Re: [RFC PATCH] mm, oom: move GFP_NOFS check to out_of_memory

From: Michal Hocko
Date: Wed Mar 30 2016 - 05:47:57 EST


On Tue 29-03-16 15:13:54, David Rientjes wrote:
> On Tue, 29 Mar 2016, Michal Hocko wrote:
>
> > diff --git a/mm/oom_kill.c b/mm/oom_kill.c
> > index 86349586eacb..1c2b7a82f0c4 100644
> > --- a/mm/oom_kill.c
> > +++ b/mm/oom_kill.c
> > @@ -876,6 +876,10 @@ bool out_of_memory(struct oom_control *oc)
> > return true;
> > }
> >
> > + /* The OOM killer does not compensate for IO-less reclaim. */
> > + if (!(oc->gfp_mask & __GFP_FS))
> > + return true;
> > +
> > /*
> > * Check if there were limitations on the allocation (only relevant for
> > * NUMA) that may require different handling.
>
> I don't object to this necessarily, but I think we need input from those
> that have taken the time to implement their own oom notifier to see if
> they agree. In the past, they would only be called if reclaim has
> completely failed; now, they can be called in low memory situations when
> reclaim has had very little chance to be successful. Getting an ack from
> them would be helpful.

I will make sure to put them on the CC and mention this in the changelog
when I post this next time. I personally think that this shouldn't make
much difference in the real life because GFP_NOFS only loads are rare
and we should rather help by releasing memory when it is available
rather than rely on something else to do it for us. Waiting for Godot is
never a good strategy.

> I also think we have discussed this before, but I think the oom notifier
> handling should be in done in the page allocator proper, i.e. in
> __alloc_pages_may_oom(). We can leave out_of_memory() for a clear defined
> purpose: to kill a process when all reclaim has failed.

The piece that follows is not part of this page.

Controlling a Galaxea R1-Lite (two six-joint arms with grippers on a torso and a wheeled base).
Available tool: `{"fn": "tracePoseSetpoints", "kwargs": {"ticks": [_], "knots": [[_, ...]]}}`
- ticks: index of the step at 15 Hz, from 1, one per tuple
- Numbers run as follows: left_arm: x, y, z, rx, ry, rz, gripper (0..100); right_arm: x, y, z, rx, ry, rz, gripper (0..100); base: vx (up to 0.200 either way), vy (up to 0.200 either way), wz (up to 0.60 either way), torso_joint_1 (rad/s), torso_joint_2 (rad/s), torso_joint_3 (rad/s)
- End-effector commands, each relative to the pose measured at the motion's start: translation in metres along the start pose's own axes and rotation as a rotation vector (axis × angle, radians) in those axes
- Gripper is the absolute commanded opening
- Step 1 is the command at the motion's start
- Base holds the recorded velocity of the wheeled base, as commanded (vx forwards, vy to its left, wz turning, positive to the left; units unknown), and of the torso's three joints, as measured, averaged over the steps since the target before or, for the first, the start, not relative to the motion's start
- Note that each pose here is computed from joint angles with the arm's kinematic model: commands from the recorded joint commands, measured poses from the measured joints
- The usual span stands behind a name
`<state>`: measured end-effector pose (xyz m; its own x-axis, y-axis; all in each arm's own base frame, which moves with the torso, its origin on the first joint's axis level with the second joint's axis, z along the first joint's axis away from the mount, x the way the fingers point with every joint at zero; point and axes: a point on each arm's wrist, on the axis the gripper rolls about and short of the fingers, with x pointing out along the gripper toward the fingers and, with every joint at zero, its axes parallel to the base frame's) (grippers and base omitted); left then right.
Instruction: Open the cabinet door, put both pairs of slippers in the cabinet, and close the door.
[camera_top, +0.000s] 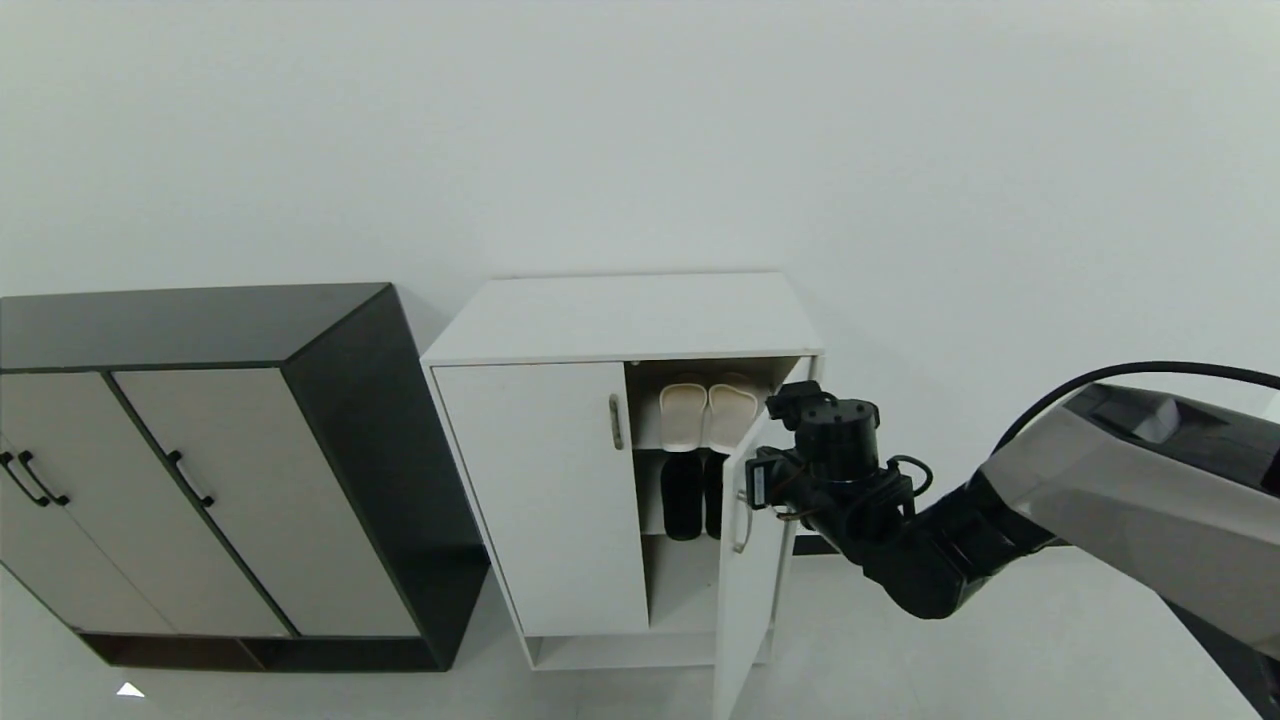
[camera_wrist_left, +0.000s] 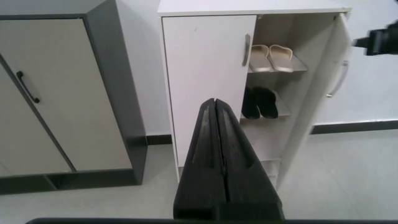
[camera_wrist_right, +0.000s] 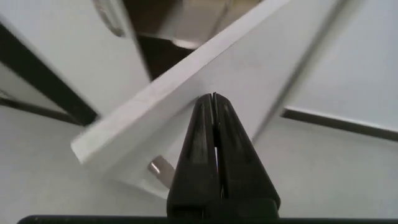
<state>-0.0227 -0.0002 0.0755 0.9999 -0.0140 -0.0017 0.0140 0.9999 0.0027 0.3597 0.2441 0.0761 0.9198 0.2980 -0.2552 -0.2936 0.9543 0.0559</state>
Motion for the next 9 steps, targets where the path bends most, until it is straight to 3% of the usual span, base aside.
{"fn": "tracePoseSetpoints", "kwargs": {"ticks": [1,5,9], "knots": [[0.0,0.0,0.0,0.0,0.001,0.0,0,0.011,0.004,-0.007,0.006,-0.004,0.041,0,0.0,0.0,0.0,0.0,0.0,0.0],[0.0,0.0,0.0,0.0,0.001,0.0,0,-0.003,0.001,-0.006,0.022,-0.042,0.062,0,0.0,0.0,0.0,0.0,0.0,0.0],[0.0,0.0,0.0,0.002,0.001,0.0,0,-0.059,-0.009,-0.02,0.007,0.023,0.291,0,0.0,0.0,0.0,0.0,0.0,0.0]]}}
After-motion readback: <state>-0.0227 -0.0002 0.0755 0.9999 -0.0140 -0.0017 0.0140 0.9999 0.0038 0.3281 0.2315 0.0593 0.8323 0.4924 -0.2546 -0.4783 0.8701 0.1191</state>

I vaguely remember there was some issue with that the last time we have
discussed that. It was the duplication from the page fault and allocator
paths AFAIR. Nothing that cannot be handled though but the OOM notifier
API is just too ugly to spread outside OOM proper I guess. Why we cannot
move those users to use proper shrinkers interface (after it gets
extended by a priority of some sort and release some objects only after
we are really in troubles)? Something for a separate discussion,
though...

--
Michal Hocko
SUSE Labs